= List of states and union territories of India by households having electricity =

This is a list of the states and union territories of India ranked in order of percentage of households having electricity as the source of lighting. This information is based on 2011 and 2001 data as published by 2011 census of India and 2015-16 National Family Health Survey (NFHS). In default display, the rankings of 2016 are based on 2015-16 NFHS data. Latest data (April 2019) is based on the Saubhagya scheme portal hosted by Power Ministry.
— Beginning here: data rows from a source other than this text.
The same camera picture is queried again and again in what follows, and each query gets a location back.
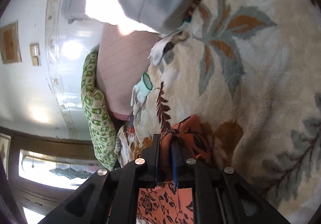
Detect wooden stained glass door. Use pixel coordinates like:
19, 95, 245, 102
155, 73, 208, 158
0, 126, 118, 224

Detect small red packet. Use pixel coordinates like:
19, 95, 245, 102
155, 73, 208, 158
127, 114, 136, 139

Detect green checked pillow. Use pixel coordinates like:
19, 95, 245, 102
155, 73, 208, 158
81, 50, 118, 170

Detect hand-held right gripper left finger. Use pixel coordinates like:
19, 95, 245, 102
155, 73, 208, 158
38, 134, 166, 224

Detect pink bolster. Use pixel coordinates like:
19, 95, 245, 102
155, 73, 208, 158
97, 24, 163, 121

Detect beige light switch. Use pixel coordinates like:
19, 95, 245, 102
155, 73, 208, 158
29, 43, 41, 66

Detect orange floral shirt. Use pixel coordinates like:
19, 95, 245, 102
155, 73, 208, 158
137, 114, 213, 224

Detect white teal sock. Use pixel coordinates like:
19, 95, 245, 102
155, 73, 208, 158
130, 73, 153, 116

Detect framed wall plaque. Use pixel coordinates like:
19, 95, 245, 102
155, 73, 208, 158
0, 21, 22, 64

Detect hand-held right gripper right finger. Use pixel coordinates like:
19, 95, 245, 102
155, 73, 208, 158
171, 142, 291, 224

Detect cream leaf-print blanket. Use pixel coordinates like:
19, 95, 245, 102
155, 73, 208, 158
115, 0, 321, 224

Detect white glove with teal cuff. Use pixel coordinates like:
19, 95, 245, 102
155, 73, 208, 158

Between 2010 and 2016, India provided electricity to 30 million people each year, more than any other country, the World Bank said in its latest report released in March 2018.
While the percentage of electrified households under Saubhagya is somewhat disputed, it has been acknowledged by various non-governmental organisations that a very huge number (around 30 million) of households were electrified under the scheme.

In 2006, Gujarat became the first state to fully electrify all its villages, followed by Andhra Pradesh in 2016 and Kerala in 2017. Kerala in 2017 became the first state to fully electrify all its households. By 2018, eight other states had achieved 100 per cent saturation in household electrification under Saubhagya: Madhya Pradesh, Tripura, Bihar, Jammu and Kashmir, Mizoram, Sikkim, Telangana and West Bengal. By 2019, 15 states had achieved 100 per cent household electrification.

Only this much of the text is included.